Search code examples
rdatabricksazure-databrickssparkr

How to use an undefined list of variables as column names in a SparkDataFrame with SparkR?


I keep progressing in the world of SparkR, and I am now facing an issue which I am unable to resolve.

Working on SparkDataFrame manipulations, I may want to update some columns, or aggregate others. I learned how to do it on a case-by-case basis, i.e. column by column.

Let's take an example :

library(SparkR)
library(magrittr)

# Creating SDF
nb.row <- 10 
nb.col <- 10 
m <- matrix(runif(n=nb.row*nb.col, min = 0, max = 100), nb.row, nb.col)
sdf <- createDataFrame(data.frame(ID = 1:10, CODE = base::sample(LETTERS[1:2]), V = m))
  1. If I want to update columns I can do something like :
sdf <- withColumn(sdf, "V_1", sdf$V_1 * 1000)
sdf <- withColumn(sdf, "V_2", sdf$V_2 * 1000)
  1. If I want to aggregate columns I can do something like :
agg1 <- agg(groupBy(sdf, "CODE"), "SV_6" = sum(sdf$V_6), "SV_7" = sum(sdf$V_7))

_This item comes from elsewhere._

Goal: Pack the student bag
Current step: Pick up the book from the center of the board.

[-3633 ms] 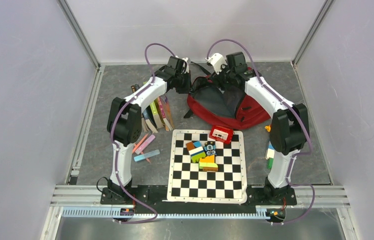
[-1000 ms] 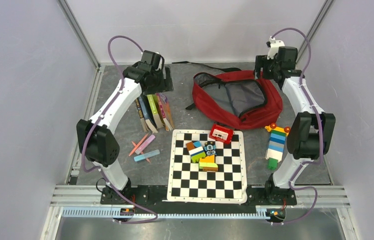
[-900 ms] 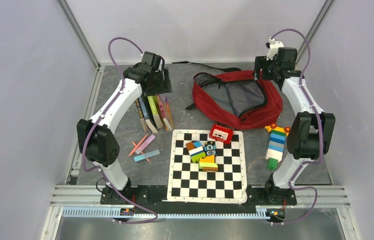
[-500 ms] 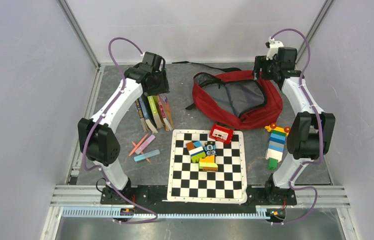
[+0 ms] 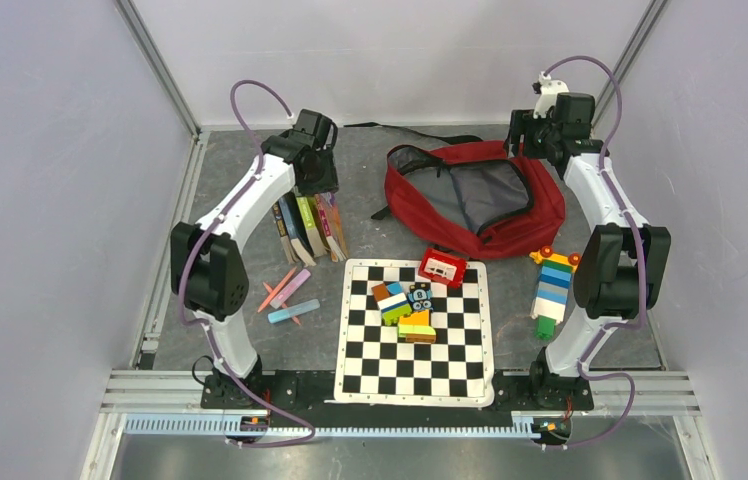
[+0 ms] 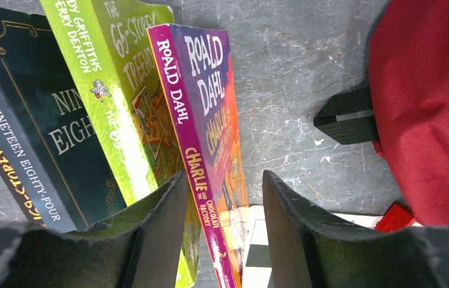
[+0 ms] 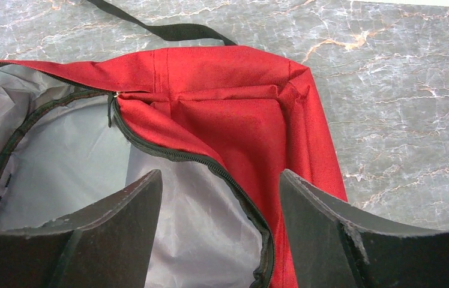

My question is : how to deal with these cases when I don't know the list of columns I want to work on ? (Easy on R basic, this seems insurmountable to me in SparkR...)

  1. Back on the case of updating. I found something like :
list.var.1 <- paste0("V_", 1:5)
for (i in 1:length(list.var.1)) {
  sdf <- withColumn(sdf, list.var.1[i], sdf[[list.var.1[i]]] * 1000)
}

This gives me the expected result, but is it the simplest script ? Nothing lighter or more "official" ?

  1. Back on the case of aggregation. I found something like :
# Useful functions
DFjoin <- function(left_df, right_df, key = "key", join_type = "left"){
    left_df <- withColumnRenamed(left_df, key, "left_key")
    right_df <- withColumnRenamed(right_df, key, "right_key")
    result <- join(
        left_df, right_df,
        left_df$left_key == right_df$right_key,
        joinType = join_type)
    result <- withColumnRenamed(result, "left_key", key)
    result$right_key <- NULL
    return(result)
}

sum_spark <- function(res, df, gb, col) {
  Cols <- paste0('S', col)
  tmp <- agg(groupBy(df, gb), alias(sum(df[[col]]), Cols))
  result <- DFjoin(res, tmp, "CODE")
}

# First step to create base SDF called res
res <- SparkR::select(sdf, sdf$CODE) %>% SparkR::distinct()

# Updating res in a for loop with join
for (i in 1:length(list.var.2)){
  res <- sum_spark(res, sdf, "CODE", list.var.2[i])
}

This also gives me the expected result, but the script really seems heavy (according to me, versus R basic). Am I wrong ?

I can't find any more information on this. So everything helps !!


Solution

  • You may refer to this answer on how to use lapply in conjunction with other SparkR functions to get what you desire instead of using for loops.

    Sharing one useful function for using SparkR::agg on a list of columns below that will serve your purpose:

    #' Apply SparkR aggregate function on list of columns
    #'
    #' This function acts as a boilerplate for simplifying the code to do
    #' aggregation on multiple columns as a list and apply Spark::agg function on
    #' that.
    #'
    #' @param spark_df Spark dataframe (Grouped or ususal) on which some SparkR
    #'     aggregate function to be applied
    #' @param agg_cols_list List of Spark column object having some aggregate
    #'     function
    #'
    #' @examples \dontrun{
    #'   # sdf is a SparkR dataframe having numeric columns "a" & "b"
    #'   sdf <- SparkR::createDataFrame(data.frame(a = c(1, 2), b = c(1, 5)))
    #'   sparkr_agg_listargs(sdf,
    #'     lapply(c("a", "b"), function(x) sum(SparkR::column(x)))
    #'   )
    #' }
    sparkr_agg_listargs <- function(spark_df, agg_cols_list) {
      do.call(SparkR::agg, c(spark_df, agg_cols_list))
    }
    

    Please use SparkR::alias effectively to get desired names of new columns.